About this task :: Excluding images, repeat the data exactly as given.

Records provided ::
= = = =

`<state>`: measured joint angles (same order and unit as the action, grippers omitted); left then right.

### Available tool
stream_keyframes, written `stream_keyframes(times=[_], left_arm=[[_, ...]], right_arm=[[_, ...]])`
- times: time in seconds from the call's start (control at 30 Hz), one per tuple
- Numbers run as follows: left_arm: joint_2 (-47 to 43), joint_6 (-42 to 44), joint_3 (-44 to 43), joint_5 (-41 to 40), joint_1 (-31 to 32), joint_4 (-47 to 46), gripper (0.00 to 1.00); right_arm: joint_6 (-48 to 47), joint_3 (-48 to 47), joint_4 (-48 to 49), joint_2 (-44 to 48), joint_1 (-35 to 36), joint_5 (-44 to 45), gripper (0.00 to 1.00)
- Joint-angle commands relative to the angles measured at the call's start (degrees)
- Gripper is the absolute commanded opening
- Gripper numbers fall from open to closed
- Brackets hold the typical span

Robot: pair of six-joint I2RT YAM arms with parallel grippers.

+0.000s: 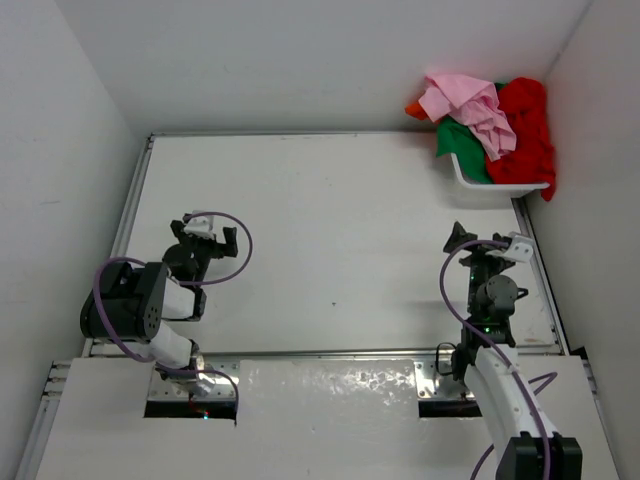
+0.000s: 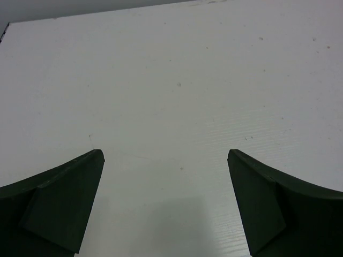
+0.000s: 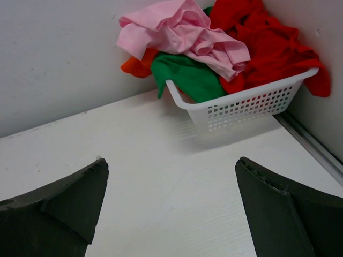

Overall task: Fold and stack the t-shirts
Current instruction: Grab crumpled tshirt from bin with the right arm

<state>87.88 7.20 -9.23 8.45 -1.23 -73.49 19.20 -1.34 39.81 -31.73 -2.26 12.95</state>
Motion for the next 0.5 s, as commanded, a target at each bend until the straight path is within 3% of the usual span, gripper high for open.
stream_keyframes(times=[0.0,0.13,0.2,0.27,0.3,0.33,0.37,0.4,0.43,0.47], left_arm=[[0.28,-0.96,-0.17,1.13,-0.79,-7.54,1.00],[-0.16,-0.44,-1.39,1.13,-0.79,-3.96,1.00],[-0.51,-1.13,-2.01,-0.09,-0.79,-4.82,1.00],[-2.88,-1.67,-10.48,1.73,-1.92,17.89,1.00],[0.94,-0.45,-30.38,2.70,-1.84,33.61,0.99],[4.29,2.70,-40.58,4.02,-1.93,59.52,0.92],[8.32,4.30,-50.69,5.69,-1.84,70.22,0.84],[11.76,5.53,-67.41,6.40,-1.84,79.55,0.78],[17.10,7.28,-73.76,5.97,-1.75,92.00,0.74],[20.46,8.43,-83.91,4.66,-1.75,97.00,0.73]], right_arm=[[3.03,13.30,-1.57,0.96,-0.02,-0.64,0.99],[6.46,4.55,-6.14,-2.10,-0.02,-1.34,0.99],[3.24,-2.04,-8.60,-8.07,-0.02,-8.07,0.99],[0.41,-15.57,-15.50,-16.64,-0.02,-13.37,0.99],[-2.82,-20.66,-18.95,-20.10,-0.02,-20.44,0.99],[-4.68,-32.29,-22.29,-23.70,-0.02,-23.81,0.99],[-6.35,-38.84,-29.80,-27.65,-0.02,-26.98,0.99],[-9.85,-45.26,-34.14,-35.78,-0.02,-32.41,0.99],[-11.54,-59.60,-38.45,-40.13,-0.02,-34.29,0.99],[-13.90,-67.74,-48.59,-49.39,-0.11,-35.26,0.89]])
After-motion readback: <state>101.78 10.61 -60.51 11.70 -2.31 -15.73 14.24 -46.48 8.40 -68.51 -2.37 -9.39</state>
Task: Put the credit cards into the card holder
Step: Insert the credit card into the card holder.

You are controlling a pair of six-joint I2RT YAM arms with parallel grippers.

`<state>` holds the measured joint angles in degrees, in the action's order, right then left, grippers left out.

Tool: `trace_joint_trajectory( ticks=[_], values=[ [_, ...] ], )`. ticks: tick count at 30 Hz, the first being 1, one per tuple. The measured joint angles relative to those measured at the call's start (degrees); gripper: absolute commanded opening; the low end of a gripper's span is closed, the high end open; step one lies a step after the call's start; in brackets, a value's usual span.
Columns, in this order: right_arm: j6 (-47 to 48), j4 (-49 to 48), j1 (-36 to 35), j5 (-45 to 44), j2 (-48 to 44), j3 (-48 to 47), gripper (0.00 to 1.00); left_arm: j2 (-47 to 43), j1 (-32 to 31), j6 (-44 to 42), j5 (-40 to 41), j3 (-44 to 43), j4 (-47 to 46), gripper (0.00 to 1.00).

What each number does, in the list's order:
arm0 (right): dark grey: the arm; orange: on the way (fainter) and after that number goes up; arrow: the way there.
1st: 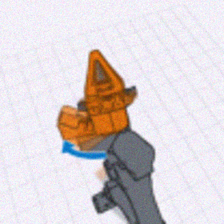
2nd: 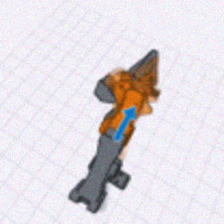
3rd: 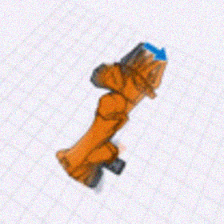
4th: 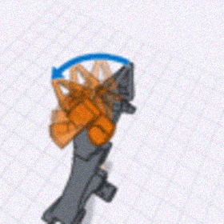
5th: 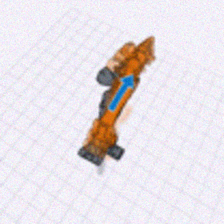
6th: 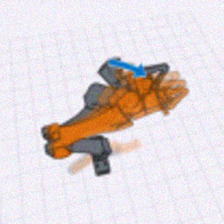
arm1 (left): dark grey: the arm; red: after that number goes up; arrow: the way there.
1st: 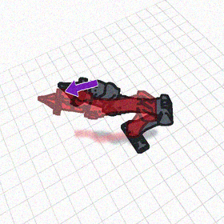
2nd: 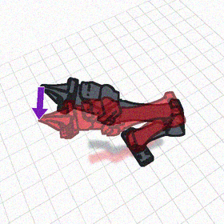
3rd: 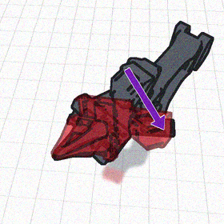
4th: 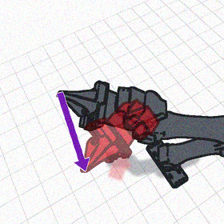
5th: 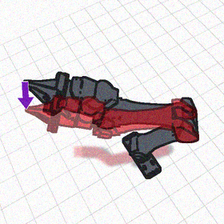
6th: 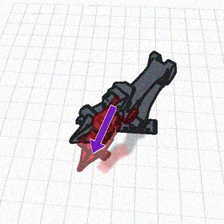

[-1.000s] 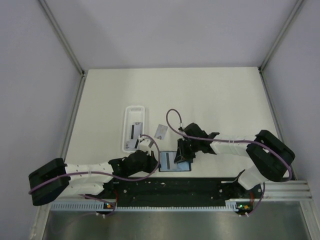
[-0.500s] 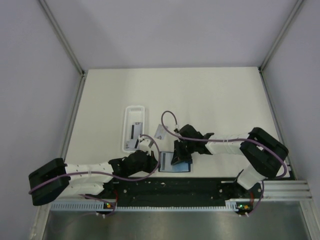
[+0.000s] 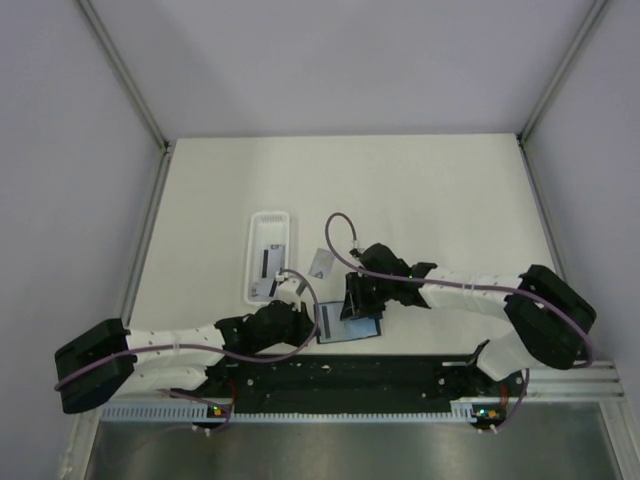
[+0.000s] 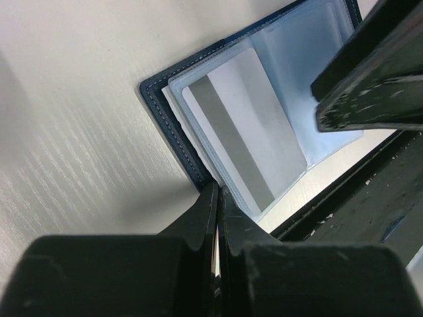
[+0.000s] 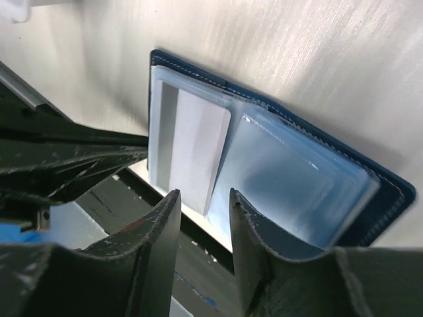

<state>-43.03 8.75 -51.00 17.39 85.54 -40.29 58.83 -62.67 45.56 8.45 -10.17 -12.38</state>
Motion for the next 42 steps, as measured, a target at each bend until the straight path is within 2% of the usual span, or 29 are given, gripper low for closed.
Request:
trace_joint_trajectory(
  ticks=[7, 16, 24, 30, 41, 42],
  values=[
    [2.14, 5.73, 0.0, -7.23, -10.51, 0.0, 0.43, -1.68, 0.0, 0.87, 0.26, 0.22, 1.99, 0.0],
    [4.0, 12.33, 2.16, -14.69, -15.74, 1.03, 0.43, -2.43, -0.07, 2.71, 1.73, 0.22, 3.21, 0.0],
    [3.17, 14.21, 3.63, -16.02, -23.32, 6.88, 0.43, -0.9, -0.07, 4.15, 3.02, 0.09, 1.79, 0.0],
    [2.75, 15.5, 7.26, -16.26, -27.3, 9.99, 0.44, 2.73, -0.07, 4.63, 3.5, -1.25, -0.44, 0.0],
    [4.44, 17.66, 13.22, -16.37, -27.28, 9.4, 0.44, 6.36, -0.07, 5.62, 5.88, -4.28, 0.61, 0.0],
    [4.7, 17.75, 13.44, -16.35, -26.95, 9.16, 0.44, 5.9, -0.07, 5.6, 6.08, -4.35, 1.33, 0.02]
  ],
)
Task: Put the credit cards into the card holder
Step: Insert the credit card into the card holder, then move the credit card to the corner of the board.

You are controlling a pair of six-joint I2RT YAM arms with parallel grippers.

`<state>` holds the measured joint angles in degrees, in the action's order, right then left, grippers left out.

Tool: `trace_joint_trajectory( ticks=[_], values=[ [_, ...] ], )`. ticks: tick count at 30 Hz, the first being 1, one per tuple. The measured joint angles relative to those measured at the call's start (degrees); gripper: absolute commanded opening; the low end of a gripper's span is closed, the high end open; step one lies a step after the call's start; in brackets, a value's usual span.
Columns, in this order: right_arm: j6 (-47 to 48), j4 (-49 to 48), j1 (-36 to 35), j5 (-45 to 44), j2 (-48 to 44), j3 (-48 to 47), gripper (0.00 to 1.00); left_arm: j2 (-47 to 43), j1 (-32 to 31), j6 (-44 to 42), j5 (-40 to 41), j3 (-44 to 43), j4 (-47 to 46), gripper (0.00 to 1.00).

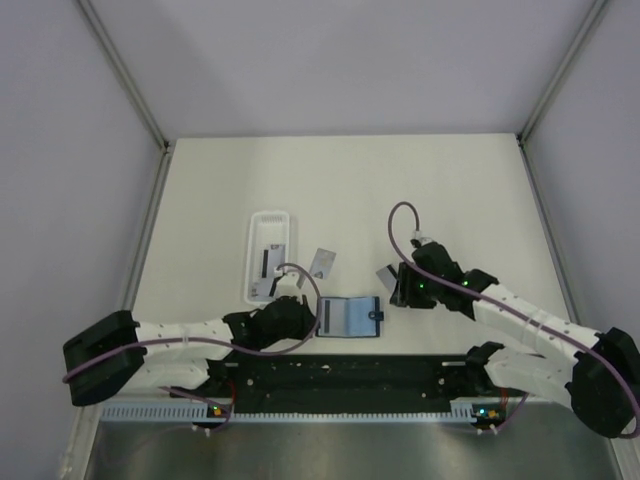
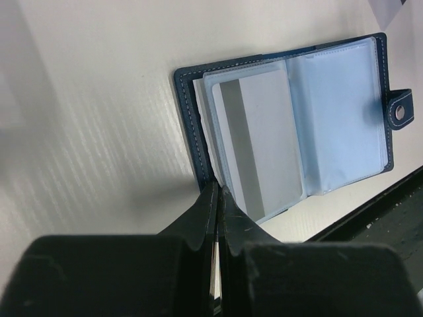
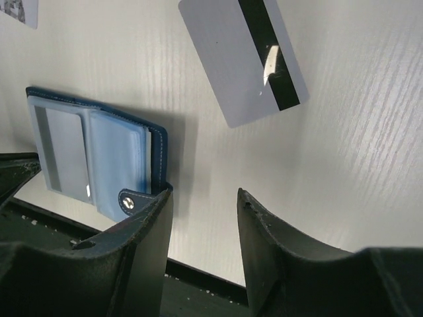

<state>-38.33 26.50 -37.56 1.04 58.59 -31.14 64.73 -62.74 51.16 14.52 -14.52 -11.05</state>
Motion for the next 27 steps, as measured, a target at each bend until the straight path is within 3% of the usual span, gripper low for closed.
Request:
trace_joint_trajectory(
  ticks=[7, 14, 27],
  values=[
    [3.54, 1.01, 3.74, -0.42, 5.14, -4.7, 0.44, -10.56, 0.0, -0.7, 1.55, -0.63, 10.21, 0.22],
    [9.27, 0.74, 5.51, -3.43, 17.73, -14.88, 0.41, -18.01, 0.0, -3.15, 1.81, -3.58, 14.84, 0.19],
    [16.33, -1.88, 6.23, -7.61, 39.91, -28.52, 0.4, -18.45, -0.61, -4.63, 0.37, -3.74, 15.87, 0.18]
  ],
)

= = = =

Task output ::
`<state>`: measured joint angles (same order and unit as the action, grippers omitted); left then right.

### Available tool
stream_keyframes, written `stream_keyframes(times=[_], left_arm=[[_, ...]], right_arm=[[_, ...]])`
- times: time in seconds from the call's start (control at 30 Hz), one per tuple
- Numbers run as follows: left_arm: joint_2 (-47 to 43), joint_6 (-42 to 44), joint_3 (-44 to 43), joint_5 (-41 to 40), joint_1 (-31 to 32), joint_4 (-47 to 46), gripper (0.00 to 1.00); right_arm: joint_6 (-48 to 47), joint_3 (-48 to 47), joint_4 (-48 to 49), joint_2 (-44 to 48), joint_1 (-35 to 36), joint_5 (-44 to 45), gripper (0.00 to 1.00)
- Joint-angle commands relative to the angles measured at the call's start (degrees)
- Gripper is the absolute commanded opening
- Gripper numbers fall from open to closed
- Brackets hold the typical span

Robot: pair of six-joint I2RT YAM arms with parallel grippers.

+0.000s: 
+0.000s: 
+0.000s: 

Overall task: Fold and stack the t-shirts
Current instruction: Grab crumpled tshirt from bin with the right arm

<state>87.88 7.20 -9.23 8.45 -1.23 -73.49 19.20 -1.34 39.81 -31.73 -2.26 12.95</state>
Motion for the next 0.5 s, as commanded, a target at each bend until the straight path is within 3% of the usual span, gripper high for open.
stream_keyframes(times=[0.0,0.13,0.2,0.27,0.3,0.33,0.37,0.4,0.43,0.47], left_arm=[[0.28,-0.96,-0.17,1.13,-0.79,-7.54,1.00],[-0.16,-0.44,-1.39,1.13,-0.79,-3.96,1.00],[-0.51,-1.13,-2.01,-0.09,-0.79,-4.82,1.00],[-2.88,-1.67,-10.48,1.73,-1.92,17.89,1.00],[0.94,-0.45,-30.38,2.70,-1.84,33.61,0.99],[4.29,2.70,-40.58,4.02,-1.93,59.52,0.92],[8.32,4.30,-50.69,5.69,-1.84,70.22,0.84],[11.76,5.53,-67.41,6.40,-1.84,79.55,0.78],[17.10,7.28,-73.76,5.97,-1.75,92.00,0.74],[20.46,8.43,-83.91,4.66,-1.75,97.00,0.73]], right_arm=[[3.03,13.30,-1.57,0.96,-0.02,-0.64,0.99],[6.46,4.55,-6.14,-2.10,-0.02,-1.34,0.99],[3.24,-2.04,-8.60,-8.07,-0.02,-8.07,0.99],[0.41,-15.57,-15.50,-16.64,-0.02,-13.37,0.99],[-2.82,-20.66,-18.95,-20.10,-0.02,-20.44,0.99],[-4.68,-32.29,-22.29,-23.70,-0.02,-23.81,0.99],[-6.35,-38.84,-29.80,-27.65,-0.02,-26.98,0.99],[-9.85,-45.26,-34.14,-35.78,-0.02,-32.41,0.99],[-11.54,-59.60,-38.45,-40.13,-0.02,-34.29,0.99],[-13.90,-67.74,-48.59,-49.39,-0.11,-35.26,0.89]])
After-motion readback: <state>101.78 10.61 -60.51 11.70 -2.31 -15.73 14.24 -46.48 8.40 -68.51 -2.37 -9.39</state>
Task: Put the credit cards into the card holder
Step: Insert the credit card into the card holder.

You are controlling a pair of six-joint I2RT YAM arms with parallel grippers.

`<state>` holds the measured joint angles in degrees, in the action's order, right then left, grippers left out.

Tool: `trace_joint_trajectory( ticks=[_], values=[ [_, ...] ], )`. ticks: tick count at 30 Hz, the first being 1, one per tuple. The measured joint angles relative to those measured at the call's start (degrees); gripper: absolute commanded opening; the low end of a gripper's span is closed, the high end open; step one lies a step after the call's start; in brackets, a value's usual span.
Columns, in this order: right_arm: j6 (-47 to 48), j4 (-49 to 48), j1 (-36 to 35), j5 (-45 to 44), j2 (-48 to 44), j3 (-48 to 47), gripper (0.00 to 1.00); left_arm: j2 (-47 to 43), j1 (-32 to 31), j6 (-44 to 42), j5 (-40 to 41), j3 (-44 to 43), j4 (-47 to 46), gripper (0.00 to 1.00).

What each number does, in the list's order:
arm0 (right): dark grey: the arm; orange: on the way (fainter) and after that number goes up; arrow: the way there.
1st: 
2nd: 
3rd: 
4th: 
5th: 
6th: 
arm1 (left): dark grey: the arm; red: after that number goes up; arrow: the way there.
1st: 
2nd: 
3rd: 
4th: 
5th: 
6th: 

[-1.000s] 
[-0.500s] 
[+0.000s] 
[+0.000s] 
[+0.000s] 

<state>-43.03 8.75 -51.00 17.39 85.54 -40.29 58.83 -62.67 45.56 8.45 -10.17 -12.38</state>
Motion for the next 42 steps, as measured, a target at each bend until the straight path is within 2% of the usual span, or 29 are given, gripper low for closed.
Request:
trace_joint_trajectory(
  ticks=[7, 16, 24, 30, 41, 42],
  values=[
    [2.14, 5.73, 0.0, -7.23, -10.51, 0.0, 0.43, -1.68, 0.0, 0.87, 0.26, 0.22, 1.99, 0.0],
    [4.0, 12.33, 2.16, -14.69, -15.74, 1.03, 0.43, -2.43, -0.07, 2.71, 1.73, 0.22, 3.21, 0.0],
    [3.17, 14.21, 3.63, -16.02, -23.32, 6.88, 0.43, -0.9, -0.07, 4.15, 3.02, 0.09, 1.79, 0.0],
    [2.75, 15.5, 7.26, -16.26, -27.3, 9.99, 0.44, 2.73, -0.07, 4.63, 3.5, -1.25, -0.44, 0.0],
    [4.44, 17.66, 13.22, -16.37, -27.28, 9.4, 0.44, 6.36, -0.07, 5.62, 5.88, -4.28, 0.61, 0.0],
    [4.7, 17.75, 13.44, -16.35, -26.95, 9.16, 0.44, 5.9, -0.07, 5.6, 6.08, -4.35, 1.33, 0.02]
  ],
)
Task: Put the credit cards into the card holder
Step: Insert the credit card into the card holder, then move the credit card to the corner of the board.

You are controlling a pair of six-joint I2RT YAM arms with parallel grippers.

`<state>` holds the measured joint angles in degrees, in the action's order, right then left, grippers left out.

Tool: `trace_joint_trajectory( ticks=[_], values=[ [_, ...] ], )`. ticks: tick count at 30 Hz, the first being 1, one per tuple. The measured joint angles relative to those measured at the call's start (degrees); gripper: absolute commanded opening; the low end of a gripper's span is closed, the high end open; step one lies a step after the call's start; in brackets, a value's usual span.
Columns, in this order: right_arm: j6 (-47 to 48), j4 (-49 to 48), j1 (-36 to 35), j5 (-45 to 44), j2 (-48 to 44), j3 (-48 to 47), gripper (0.00 to 1.00); left_arm: j2 (-47 to 43), j1 (-32 to 31), j6 (-44 to 42), j5 (-40 to 41), j3 (-44 to 43), j4 (-47 to 46), gripper (0.00 to 1.00).


<state>-38.33 26.50 -37.56 1.04 58.59 -31.14 64.73 -62.74 51.16 14.52 -14.52 -11.05</state>
Motion for the next 27 steps, as measured, a target at each bend until the straight path is within 3% of the usual span, gripper low for closed.
Request:
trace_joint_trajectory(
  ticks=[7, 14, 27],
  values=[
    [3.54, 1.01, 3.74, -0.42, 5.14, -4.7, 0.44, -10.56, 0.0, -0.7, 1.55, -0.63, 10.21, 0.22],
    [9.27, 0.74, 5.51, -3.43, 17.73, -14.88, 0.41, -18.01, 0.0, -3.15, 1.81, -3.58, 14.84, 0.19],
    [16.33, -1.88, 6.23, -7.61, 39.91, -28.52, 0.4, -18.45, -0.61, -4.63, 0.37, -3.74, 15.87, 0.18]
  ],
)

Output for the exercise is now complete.